* **GIVEN INFORMATION**
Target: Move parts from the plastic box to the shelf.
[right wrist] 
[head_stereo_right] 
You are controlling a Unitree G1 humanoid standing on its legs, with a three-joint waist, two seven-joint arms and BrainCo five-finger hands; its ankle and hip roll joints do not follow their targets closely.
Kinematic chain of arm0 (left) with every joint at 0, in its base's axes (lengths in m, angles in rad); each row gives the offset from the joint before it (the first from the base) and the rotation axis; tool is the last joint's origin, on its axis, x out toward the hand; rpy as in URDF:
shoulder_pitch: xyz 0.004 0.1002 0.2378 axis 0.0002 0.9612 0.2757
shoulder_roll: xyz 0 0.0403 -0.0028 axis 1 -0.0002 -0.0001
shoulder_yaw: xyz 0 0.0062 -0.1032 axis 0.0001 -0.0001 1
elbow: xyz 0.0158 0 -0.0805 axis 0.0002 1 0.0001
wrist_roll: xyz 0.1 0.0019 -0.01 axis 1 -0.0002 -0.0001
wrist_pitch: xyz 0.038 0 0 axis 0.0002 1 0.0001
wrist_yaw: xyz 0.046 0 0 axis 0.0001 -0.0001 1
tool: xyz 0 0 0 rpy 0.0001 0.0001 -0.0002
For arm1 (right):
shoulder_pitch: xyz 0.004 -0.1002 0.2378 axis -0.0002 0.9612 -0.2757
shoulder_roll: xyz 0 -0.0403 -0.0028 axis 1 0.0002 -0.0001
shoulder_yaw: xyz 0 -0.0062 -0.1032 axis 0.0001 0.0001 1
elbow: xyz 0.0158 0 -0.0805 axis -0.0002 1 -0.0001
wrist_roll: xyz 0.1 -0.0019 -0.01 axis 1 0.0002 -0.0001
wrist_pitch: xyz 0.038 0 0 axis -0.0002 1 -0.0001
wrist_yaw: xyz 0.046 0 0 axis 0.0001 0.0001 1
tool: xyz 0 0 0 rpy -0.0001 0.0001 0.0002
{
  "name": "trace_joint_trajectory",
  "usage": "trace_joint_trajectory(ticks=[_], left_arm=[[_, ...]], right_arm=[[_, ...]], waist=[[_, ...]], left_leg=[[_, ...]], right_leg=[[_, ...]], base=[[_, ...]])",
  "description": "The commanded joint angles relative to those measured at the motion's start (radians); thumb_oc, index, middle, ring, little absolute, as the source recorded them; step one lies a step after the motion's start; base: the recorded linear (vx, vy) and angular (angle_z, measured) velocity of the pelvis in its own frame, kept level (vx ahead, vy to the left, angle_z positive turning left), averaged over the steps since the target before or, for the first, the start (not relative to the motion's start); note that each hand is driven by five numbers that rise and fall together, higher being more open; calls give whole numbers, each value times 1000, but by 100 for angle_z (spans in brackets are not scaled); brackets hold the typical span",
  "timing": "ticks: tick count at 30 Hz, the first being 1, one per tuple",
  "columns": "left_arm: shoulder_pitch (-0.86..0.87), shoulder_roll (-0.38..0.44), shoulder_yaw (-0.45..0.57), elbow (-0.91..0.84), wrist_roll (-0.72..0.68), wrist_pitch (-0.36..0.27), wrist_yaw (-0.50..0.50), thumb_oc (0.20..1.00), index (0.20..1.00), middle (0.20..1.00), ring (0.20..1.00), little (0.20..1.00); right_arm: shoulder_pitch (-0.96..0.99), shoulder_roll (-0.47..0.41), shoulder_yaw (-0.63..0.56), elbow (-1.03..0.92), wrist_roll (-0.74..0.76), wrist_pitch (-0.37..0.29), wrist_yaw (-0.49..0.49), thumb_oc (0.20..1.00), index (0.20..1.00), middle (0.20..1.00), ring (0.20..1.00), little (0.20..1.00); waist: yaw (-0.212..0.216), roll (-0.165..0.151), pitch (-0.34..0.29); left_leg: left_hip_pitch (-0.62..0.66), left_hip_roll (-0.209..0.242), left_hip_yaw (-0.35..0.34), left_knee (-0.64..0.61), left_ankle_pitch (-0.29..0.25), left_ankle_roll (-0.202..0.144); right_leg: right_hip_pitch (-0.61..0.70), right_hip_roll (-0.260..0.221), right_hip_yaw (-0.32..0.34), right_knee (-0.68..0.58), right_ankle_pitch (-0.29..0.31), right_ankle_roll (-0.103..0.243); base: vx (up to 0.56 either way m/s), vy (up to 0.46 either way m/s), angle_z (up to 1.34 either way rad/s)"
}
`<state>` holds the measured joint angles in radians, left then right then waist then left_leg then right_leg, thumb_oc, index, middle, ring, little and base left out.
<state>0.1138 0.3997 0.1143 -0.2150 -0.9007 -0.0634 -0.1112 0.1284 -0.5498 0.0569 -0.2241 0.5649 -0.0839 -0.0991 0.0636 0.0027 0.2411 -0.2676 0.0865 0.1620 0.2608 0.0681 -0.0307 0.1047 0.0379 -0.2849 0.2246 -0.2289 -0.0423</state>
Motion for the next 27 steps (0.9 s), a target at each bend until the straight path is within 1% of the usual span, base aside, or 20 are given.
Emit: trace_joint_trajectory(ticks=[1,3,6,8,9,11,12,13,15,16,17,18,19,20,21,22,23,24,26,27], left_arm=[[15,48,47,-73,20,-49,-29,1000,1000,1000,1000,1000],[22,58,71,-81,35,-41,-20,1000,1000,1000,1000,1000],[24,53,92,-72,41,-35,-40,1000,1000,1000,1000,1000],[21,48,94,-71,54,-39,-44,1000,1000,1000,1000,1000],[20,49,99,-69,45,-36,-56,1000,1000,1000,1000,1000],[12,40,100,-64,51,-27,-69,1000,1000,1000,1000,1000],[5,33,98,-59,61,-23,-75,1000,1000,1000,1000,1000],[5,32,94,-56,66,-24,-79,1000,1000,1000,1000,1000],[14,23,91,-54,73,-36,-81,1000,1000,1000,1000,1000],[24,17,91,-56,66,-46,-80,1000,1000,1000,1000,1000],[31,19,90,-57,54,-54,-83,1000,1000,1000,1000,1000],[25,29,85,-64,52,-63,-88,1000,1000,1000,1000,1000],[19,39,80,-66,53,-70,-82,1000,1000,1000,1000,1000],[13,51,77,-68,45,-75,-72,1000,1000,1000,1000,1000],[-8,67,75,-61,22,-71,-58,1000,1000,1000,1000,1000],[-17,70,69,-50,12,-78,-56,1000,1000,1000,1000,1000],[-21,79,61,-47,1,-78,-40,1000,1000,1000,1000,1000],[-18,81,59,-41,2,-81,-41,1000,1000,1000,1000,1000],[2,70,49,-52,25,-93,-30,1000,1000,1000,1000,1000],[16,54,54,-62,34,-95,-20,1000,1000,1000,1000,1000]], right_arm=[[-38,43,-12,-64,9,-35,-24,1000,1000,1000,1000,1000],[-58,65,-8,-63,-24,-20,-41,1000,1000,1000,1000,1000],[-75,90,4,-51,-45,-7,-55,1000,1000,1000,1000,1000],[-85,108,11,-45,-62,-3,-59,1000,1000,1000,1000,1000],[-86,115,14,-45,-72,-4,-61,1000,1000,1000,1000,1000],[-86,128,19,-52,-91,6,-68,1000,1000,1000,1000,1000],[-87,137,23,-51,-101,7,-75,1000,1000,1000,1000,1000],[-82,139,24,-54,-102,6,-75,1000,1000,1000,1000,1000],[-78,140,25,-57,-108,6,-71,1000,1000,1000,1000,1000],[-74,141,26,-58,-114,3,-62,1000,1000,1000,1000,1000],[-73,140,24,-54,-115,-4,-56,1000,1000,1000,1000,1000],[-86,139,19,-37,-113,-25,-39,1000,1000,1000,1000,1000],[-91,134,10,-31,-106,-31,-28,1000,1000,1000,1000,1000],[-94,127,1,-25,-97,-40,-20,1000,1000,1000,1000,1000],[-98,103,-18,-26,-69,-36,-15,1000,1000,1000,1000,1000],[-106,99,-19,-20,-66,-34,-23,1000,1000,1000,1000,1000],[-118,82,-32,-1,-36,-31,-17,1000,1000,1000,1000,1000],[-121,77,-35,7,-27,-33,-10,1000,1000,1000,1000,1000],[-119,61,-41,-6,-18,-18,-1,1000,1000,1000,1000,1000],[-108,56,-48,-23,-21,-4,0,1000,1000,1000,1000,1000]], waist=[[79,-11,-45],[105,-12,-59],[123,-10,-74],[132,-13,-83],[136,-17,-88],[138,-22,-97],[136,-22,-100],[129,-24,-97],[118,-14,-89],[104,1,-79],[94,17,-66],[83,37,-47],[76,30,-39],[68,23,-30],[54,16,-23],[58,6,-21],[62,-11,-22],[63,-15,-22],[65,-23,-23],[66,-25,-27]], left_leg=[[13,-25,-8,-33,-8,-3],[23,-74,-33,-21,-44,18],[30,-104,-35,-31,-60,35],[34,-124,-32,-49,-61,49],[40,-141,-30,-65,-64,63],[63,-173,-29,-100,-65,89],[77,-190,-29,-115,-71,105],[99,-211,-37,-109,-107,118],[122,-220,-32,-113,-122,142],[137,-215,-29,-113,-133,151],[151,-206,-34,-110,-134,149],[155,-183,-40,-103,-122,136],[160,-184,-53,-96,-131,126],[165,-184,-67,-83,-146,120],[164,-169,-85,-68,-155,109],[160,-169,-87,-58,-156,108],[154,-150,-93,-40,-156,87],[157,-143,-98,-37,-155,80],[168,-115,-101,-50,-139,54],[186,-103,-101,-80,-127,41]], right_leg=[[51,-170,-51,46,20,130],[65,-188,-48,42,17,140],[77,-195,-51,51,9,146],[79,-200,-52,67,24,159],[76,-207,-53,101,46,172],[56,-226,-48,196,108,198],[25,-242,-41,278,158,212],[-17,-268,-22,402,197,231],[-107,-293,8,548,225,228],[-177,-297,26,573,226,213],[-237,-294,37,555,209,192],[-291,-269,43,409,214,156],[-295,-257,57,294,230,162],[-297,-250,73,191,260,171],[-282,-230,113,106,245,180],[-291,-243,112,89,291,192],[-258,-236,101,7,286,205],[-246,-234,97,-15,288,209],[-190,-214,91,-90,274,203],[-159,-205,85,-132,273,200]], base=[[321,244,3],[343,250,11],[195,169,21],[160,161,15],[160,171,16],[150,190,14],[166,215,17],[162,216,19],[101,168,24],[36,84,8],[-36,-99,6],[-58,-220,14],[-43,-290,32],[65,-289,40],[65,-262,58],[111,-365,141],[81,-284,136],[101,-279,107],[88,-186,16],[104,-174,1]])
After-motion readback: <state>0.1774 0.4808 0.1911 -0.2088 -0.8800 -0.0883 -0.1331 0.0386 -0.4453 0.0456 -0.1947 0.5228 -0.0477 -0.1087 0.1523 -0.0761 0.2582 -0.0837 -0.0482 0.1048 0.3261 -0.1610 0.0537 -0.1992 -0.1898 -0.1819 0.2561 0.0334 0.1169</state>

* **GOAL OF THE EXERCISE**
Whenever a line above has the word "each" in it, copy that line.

* **ANSWER SPACE**
Kinematic chain of arm0 (left) with every joint at 0, in its base's axes (lengths in m, angles in rad); each row gives the offset from the joint before it (the first from the base) and the rotation axis; tool is the last joint's origin, on its axis, x out toward the hand; rpy as in URDF:
  "description": "The commanded joint angles relative to those measured at the motion's start (radians); thumb_oc, index, middle, ring, little absolute, as the source recorded them; step one lies a step after the motion's start; base: the recorded linear (vx, vy) and angular (angle_z, measured) velocity of the pelvis in its own frame, kept level (vx ahead, vy to the left, angle_z positive turning left), averaged over the steps since the target before or, for the first, the start (not relative to the motion's start); note that each hand is driven by five numbers that rise and fall together, higher being more open; calls give whole numbers, each value times 1000, but by 100 for angle_z (spans in brackets are not scaled); brackets hold the typical span",
Motion for the next 27 steps (0.9 s), a target at each bend until the straight path is within 1% of the usual span, base aside, or 20 are given.

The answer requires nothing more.